# EXERCISE:
Would you return the lines between the one holding "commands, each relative" and the one holding "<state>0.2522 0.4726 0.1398", inclusive, and only those, exactly as they stand in the listing below?

========

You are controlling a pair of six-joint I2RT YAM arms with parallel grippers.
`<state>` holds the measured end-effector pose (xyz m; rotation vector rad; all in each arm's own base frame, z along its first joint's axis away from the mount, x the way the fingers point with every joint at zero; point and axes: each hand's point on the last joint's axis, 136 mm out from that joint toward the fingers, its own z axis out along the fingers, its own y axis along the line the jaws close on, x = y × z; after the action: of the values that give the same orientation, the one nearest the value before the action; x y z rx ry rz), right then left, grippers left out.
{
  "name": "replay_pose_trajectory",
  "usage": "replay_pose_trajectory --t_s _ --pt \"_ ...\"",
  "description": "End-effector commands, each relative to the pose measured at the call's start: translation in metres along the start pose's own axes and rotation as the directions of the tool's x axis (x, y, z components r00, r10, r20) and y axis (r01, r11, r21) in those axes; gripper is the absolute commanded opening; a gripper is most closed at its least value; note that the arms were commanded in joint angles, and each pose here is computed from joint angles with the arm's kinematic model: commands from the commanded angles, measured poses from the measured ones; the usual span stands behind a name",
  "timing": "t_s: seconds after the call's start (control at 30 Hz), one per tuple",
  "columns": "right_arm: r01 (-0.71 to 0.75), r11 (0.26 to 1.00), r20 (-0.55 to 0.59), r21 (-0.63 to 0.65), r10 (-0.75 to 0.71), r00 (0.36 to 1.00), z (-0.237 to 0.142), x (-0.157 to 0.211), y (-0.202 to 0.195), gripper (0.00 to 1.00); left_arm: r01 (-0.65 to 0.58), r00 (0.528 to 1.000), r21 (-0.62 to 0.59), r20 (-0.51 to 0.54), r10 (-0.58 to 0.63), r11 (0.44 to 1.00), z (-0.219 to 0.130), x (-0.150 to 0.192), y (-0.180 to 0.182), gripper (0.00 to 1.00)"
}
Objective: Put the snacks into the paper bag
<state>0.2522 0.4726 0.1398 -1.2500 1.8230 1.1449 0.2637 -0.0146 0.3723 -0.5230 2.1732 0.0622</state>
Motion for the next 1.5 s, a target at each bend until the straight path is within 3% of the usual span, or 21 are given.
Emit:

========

# SOLUTION TO THIS PROBLEM:
  "description": "End-effector commands, each relative to the pose measured at the call's start: translation in metres along the start pose's own axes and rotation as the directions of the tool's x axis (x, y, z components r00, r10, r20) and y axis (r01, r11, r21) in those axes; gripper is the absolute commanded opening; a gripper is most closed at its least value; note that the arms were commanded in joint angles, and each pose here is computed from joint angles with the arm's kinematic model: commands from the commanded angles, measured poses from the measured ones; the usual span stands behind a name",
  "timing": "t_s: seconds after the call's start (control at 30 Hz), one per tuple",
  "columns": "right_arm: r01 (-0.71 to 0.75), r11 (0.26 to 1.00), r20 (-0.55 to 0.59), r21 (-0.63 to 0.65), r10 (-0.75 to 0.71), r00 (0.36 to 1.00), z (-0.237 to 0.142), x (-0.157 to 0.211), y (-0.202 to 0.195), gripper (0.00 to 1.00); left_arm: r01 (-0.65 to 0.58), r00 (0.528 to 1.000), r21 (-0.62 to 0.59), r20 (-0.51 to 0.54), r10 (-0.58 to 0.63), r11 (0.44 to 1.00), z (-0.219 to 0.130), x (-0.150 to 0.192), y (-0.180 to 0.182), gripper (0.00 to 1.00)"
}
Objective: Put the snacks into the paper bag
<state>0.2522 0.4726 0.1398 -1.2500 1.8230 1.1449 0.2637 -0.0146 0.3723 -0.5230 2.1732 0.0622</state>

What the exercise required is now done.